Not all diagnoses are equal in terms of their prognostic and therapeutic implications.
Treating a patient without a diagnosis is analogous to shooting without aiming.
Diagnostic Axioms
Body systems and organs manifest the effects of a variety of different causes of disease in a limited number of ways (pruritis, alopecia, vomiting, diarrhea, polyuria, polydipsia, seizures, coma, azotemia, anemia, etc.). All of these clinical signs may have different causes that are not always easy to distinguish by routine clinical procedures. The ability to reliably and consistently establish the different causes of various types of illness requires specialized knowledge, and the wisdom to wisely apply that knowledge in such fashion that it will benefit patients.
The noun "diagnosis" is derived from a Greek word meaning to distinguish or discern. The word "discern" conveys the concept of an ability to recognize and understand the difference between two or more things. In this context, it is one thing to make a diagnosis, and another to be able to substantiate it.
Though we name the things we know, we do not necessarily know them because we name them. If we begin the diagnostic process with a preconceived notion (or bias) about the cause of a patient's illness, we have a tendency to ask questions and perform diagnostic procedures to support our preconceptions. We tend to ignore clinical findings that do not fit our stereotype.
If we are not careful in how we collect information, we may derive erroneous diagnoses. In fact, an erroneous diagnosis is one of the most common diseases.
Would you agree that a correct diagnosis is a key prerequisite to providing safe and effective treatment for various illnesses? Would you also agree that diagnoses often are a matter of opinion rather than matter of fact? Isn't it true that most diagnoses often require us to make decisions in the absence of certainty?
Medical diagnoses are based on probability. Therefore we must use caution not to fall into the trap of making them on the basis of faulty logic or insufficient information.

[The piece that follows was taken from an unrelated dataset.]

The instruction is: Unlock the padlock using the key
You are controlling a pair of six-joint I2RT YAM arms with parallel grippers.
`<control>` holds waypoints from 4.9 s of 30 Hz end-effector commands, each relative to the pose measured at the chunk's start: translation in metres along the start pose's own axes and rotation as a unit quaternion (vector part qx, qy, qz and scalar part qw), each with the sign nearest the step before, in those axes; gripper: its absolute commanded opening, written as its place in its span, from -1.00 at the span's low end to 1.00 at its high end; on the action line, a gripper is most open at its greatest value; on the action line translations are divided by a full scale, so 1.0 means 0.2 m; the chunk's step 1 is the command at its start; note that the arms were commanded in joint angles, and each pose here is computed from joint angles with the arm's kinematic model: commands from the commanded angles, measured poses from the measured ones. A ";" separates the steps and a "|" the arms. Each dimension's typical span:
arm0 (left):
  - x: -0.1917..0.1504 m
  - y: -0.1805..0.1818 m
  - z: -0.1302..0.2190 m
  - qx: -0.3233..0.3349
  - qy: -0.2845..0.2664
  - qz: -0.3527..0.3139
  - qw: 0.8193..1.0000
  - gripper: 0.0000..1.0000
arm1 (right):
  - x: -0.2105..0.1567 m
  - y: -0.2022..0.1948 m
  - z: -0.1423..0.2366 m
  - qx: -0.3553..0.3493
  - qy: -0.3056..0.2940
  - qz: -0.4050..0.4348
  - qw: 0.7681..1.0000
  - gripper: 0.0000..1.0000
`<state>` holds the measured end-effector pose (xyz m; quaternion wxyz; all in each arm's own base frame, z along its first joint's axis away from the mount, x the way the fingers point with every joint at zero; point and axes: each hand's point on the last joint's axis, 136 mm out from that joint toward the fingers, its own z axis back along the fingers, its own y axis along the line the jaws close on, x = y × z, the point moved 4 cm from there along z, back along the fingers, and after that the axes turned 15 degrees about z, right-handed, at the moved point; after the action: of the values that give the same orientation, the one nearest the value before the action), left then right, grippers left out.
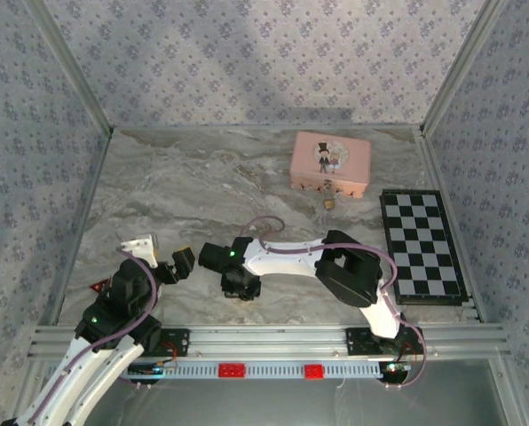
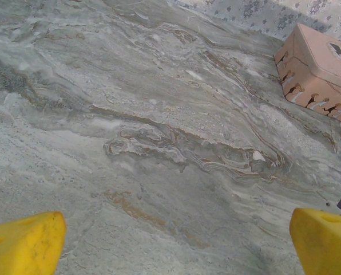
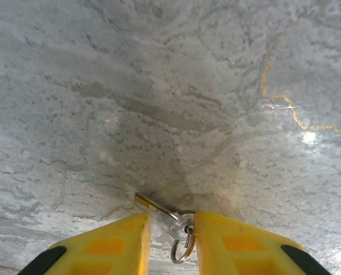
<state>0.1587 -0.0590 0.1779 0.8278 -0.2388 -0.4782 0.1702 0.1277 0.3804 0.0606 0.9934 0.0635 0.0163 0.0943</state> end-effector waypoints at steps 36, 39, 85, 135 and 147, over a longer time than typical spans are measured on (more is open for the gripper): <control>-0.10 -0.19 -0.14 -0.104 0.068 0.016 0.992 1.00 | 0.25 -0.14 0.36 0.237 -0.263 0.024 0.935 -1.00; -0.15 -0.25 -0.15 -0.145 0.096 0.019 0.985 0.99 | 0.30 -0.20 0.42 0.254 -0.280 0.017 0.925 -1.00; -0.37 -0.81 -0.27 -0.473 0.036 -0.369 0.799 0.09 | 0.30 -0.29 1.02 0.290 -0.351 0.160 0.876 -0.99; -0.23 -0.71 -0.53 -0.282 -0.051 -0.521 0.804 -1.00 | 0.29 -0.44 0.85 0.306 -0.347 -0.015 0.887 -0.22; -0.40 -0.70 -0.45 -0.364 -0.048 -0.598 0.713 -1.00 | 0.28 -0.47 0.79 0.358 -0.322 -0.136 0.866 -0.41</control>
<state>0.2189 -0.2303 0.1588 0.6222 -0.1643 -0.5831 -0.4958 0.2041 0.2800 0.1923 0.8731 0.4118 -0.2582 -0.0368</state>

Shortcuts in diagnostic reasoning tend to become increasingly prevalent when veterinarians are subjected to the pressures of a high caseload in a busy hospital. In this context, shortcuts often are defended on the basis of practicality. Although practicality is a virtue, we must use caution not to use the concept of practicality as an excuse for ignorance. Why? Because, a misdiagnosis may be more detrimental to the patient than the illness. A wise sage once penned this thought: "Heaven defend me from a busy doctor."
How do we know when our diagnoses are in error? If we do not have a system designed to periodically audit our diagnoses for accuracy, we are less likely to recognize and correct our errors. If the accuracy of our diagnoses is never questioned, we may become over-confident in our judgments with a tendency to rely less and less on clinical data and more and more on our intuition. What is the inevitable result? Experience has revealed that diagnosis by intuition is often a rapid method of reaching the wrong conclusion.
Based on the premise that almost right is still wrong, the primary objective of this diagnote is to review some clinical axioms that foster the diagnostic process.
After 45 years of serving as a clinician in a university hospital, I have learned that periodically reviewing diagnostic axioms is helpful as a self-teaching aid. An "axiom" is a statement universally accepted as true. In the box (p. 10S), I have listed 10 key axioms associated with the diagnostic process. Review the items and test yourself as to whether you can explain (or define) them. Then review the explanations.
AXIOM 1: Clinical impressions are inherently unreliable, generally conforming to our preconceived biases.
Strong preconceptions are not a substitute for objective evidence. For example, on the basis of logic, urologists have for decades instructed human patients with calcium oxalate uroliths to reduce their dietary calcium intake to minimize stone recurrence. However, several contemporary epidemiological studies have revealed that reducing dietary calcium actually increased the frequency of calcium oxalate urolith recurrence. What is the point? Belief or skepticism does not alter the truth. Rather than forcing preconceived conclusions on the facts, we must be alert to allow reproducible observations (facts) to lead us to reasonable conclusions.
AXIOM 2: There is a difference between problem definition and problem solution.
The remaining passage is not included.